George A. Leininger, Ewbank, Kramer & Dornette, Lawrenceburg, IN, Lowell C. McMillin, Mullin, McMillin & Rychener, Brookville, IN, Attorneys for Appellants.

David W. Stone IV, Stone Law Office, Anderson, IN, Jerome J. Charls, Harrison, OH, Attorneys for Appellees.

OPINION

NAJAM, Judge.

STATEMENT OF THE CASE

In January 2002, Anna King and William and Crystal Stuckey ("the Homeowners") filed their complaint for injunctive relief seeking an order from the trial court that Eric and Jennifer Ebrens remove a pole barn that the Ebrens had built on their property. The complaint alleged that the pole barn violated a restrictive covenant. The Homeowners and the Ebrens filed cross-motions for summary judgment, and the trial court granted the Ebrens' motion and denied the Homeowners' motion. The Homeowners now appeal and present the following dispositive issue for review: whether the trial court erred when it entered summary judgment for the Ebrens.

We affirm.

FACTS AND PROCEDURAL HISTORY

In 1979, Donald and Elaine Smith purchased a tract of land, containing approximately 101 acres, in Franklin County. A part of the tract fronted on Spaeth and Reservoir Roads, and at the time the Smiths acquired the tract, they intended to divide that part into lots for single family residential development. In 1979, the Smiths did not have a lot configuration in mind, nor did they have a timetable by which the lots were to be sold for development.

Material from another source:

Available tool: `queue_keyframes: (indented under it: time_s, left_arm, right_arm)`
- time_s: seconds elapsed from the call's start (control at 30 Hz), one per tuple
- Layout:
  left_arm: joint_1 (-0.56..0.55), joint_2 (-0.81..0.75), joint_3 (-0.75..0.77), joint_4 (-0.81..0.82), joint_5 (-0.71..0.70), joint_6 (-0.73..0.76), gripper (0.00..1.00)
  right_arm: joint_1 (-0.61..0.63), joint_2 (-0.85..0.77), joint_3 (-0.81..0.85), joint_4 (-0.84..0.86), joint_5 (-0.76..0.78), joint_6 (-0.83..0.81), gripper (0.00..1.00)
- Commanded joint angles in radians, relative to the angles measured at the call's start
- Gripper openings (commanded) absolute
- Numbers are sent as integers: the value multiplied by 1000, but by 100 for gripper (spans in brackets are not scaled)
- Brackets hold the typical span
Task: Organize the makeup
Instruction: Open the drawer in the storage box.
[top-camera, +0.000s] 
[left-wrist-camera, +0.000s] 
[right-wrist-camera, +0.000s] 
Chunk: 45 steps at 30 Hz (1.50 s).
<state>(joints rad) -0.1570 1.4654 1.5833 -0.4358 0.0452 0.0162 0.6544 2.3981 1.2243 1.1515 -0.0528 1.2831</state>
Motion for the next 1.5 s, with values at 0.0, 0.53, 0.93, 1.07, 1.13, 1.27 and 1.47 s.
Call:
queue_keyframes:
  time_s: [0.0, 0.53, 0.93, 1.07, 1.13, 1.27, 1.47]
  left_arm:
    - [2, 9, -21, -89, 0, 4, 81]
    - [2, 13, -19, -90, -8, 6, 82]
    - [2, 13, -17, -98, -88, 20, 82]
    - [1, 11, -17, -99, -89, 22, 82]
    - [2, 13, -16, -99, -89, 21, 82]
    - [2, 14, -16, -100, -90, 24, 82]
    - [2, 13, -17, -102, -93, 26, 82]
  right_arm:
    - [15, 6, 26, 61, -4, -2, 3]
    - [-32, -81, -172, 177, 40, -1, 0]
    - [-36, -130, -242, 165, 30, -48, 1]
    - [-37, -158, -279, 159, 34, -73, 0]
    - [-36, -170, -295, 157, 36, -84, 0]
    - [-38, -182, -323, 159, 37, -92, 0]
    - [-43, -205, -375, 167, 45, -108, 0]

In 1980, the Smiths conveyed a lot to Nicholas and Anna King1 by Warranty Deed. The King's Deed contains several restrictive covenants, which provide in relevant part:

RESTRICTIVE COVENANTS

The following restrictive covenants are to run with the land and shall be binding upon all parties and all persons claiming under them until January 1, 2000, at which time said covenants shall be automatically extended for successive periods of ten (10) years unless changed by a vote of the majority of the then-owners of the lots covered by these restrictive covenants.
(1) The real estate shall be used for residential purposes only. Only a single-family dwelling may be erected on the real estate. The dwelling must have an attached garage of sufficient size for a minimum of two (2) cars and a minimum width of twenty-four (24) feet.
* * *
(4) No structure shall be erected or placed on the real estate other than the dwelling above referred to.
* * *
(18) These restrictions may be modified and exception made thereto, if 80% of the owners of similarly-situated land and the grantor, should he own adjacent land, even though unrestricted, so agree.

In 1983, the Smiths conveyed another lot by Warranty Deed, which contained the same restrictive covenants, to William and Crystal Stuckey. Thereafter, the Smiths continued to sell portions of the remaining property in a piecemeal manner. They sold parts of the property that fronted on Spaeth and Reservoir Roads, in addition to other property that did not front those roads. But all property sold that fronted on Spaeth and Reservoir Roads contained the same or similar restrictive covenants as those which appear in King's and the Stuckeys' Deeds.

In 1993, the Smiths sold the remaining three lots that fronted on Spaeth and Reservoir Roads. However, instead of selling the lots in the same piecemeal fashion, the Smiths platted those lots together as the Don Smith Subdivision. They did this to comply with Franklin County's Unified Zoning Ordinance. The Plat of the Don Smith Subdivision contains substantially the same restrictive covenants as those which appear in King's and the Stuckeys' Deeds, including the covenant that "No structure shall be erected or placed on the real estate other than the dwelling above referred to." That Plat was recorded in June 1993. Both King's and the Stuckeys' lots abut lots in the Don Smith Subdivision and appear on the Plat. However, King's and the Stuckeys' lots are not part of the Don Smith Subdivision.

In 1995, the Smiths sold Tract # 2 of the Don Smith Subdivision to Jennifer Ebrens, who at that time was known as Jennifer Weileman.2 The Warranty Deed, recorded in February 1995, described the conveyed real estate in part as, "Tract Number Two (2) in Don Smith Subdivision, ... and subject to the Restrictive Covenants as recorded in Plat Book B page 226-227, Slide No. 187, on June 10, 1993, as appears in the records in the office of the Recorder of Franklin County, Indiana." The Stuckeys' lot is immediately west of the Ebrens' lot, and the southeasterly portion of King's lot abuts the north property line of the Ebrens' lot.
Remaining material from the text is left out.